▸ **Prompt**
An exact copy is all that is wanted: the lines from the one with "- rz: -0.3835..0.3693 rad" through the end of the listing below, both included, minus any pictures.

━━ Exercise data ━━

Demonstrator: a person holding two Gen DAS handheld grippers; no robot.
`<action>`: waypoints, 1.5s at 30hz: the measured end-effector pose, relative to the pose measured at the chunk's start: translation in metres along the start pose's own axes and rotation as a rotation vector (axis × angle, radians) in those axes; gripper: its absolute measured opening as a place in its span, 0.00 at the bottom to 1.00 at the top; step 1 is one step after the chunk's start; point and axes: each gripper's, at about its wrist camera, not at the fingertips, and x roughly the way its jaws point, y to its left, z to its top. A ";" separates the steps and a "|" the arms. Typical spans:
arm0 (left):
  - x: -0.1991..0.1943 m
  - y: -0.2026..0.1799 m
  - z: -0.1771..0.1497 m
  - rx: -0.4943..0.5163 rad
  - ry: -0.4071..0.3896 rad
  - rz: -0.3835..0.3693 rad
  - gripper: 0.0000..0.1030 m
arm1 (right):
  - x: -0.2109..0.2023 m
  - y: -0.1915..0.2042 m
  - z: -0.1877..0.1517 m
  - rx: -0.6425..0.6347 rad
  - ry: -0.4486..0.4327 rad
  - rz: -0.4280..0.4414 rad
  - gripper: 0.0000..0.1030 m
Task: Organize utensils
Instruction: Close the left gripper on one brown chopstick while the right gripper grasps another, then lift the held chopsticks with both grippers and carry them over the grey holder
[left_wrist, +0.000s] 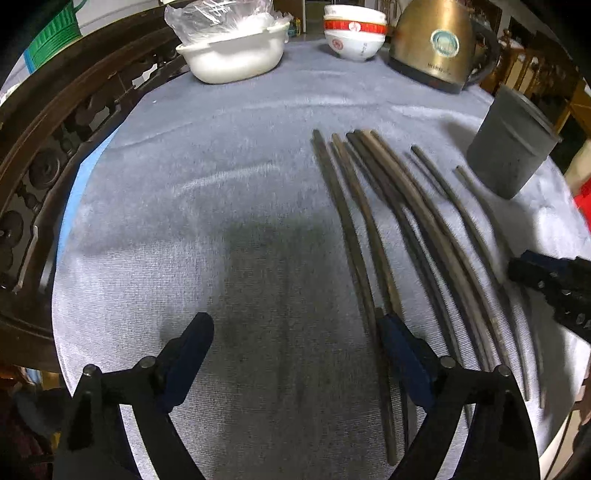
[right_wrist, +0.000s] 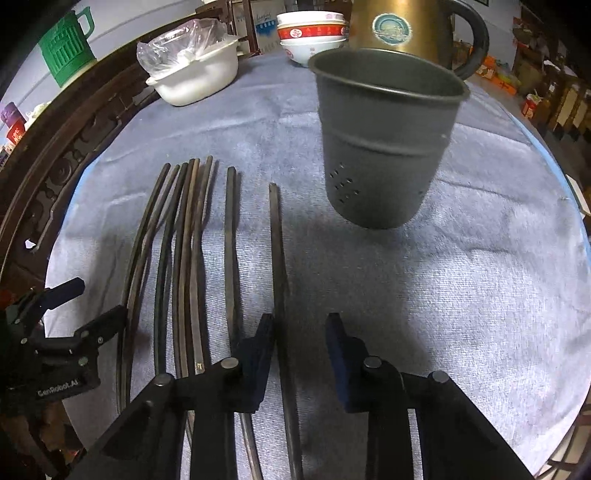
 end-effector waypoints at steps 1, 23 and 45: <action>0.001 -0.001 0.000 -0.001 -0.001 -0.003 0.88 | -0.002 -0.002 0.000 0.002 -0.001 0.003 0.30; -0.015 0.038 -0.040 -0.150 0.100 -0.287 0.12 | -0.018 -0.007 -0.023 0.013 0.067 0.015 0.21; 0.013 0.061 0.020 -0.145 0.266 -0.344 0.05 | 0.004 -0.002 0.029 -0.036 0.234 -0.032 0.08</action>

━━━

▸ **Answer box**
  - rz: -0.3835..0.3693 rad
  - gripper: 0.0000..0.1030 m
arm1 (right):
  - x: -0.2109..0.2023 m
  - y: -0.1915..0.2042 m
  - z: -0.1877..0.1517 m
  - rx: -0.6425..0.6347 rad
  - ry: -0.4486..0.4327 rad
  - rz: -0.4280..0.4414 rad
  - gripper: 0.0000..0.1030 m
Task: Organize utensils
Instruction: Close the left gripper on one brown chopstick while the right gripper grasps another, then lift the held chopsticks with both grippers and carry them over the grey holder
[left_wrist, +0.000s] 
[right_wrist, +0.000s] 
 end-effector waypoints at steps 1, 23 and 45: <action>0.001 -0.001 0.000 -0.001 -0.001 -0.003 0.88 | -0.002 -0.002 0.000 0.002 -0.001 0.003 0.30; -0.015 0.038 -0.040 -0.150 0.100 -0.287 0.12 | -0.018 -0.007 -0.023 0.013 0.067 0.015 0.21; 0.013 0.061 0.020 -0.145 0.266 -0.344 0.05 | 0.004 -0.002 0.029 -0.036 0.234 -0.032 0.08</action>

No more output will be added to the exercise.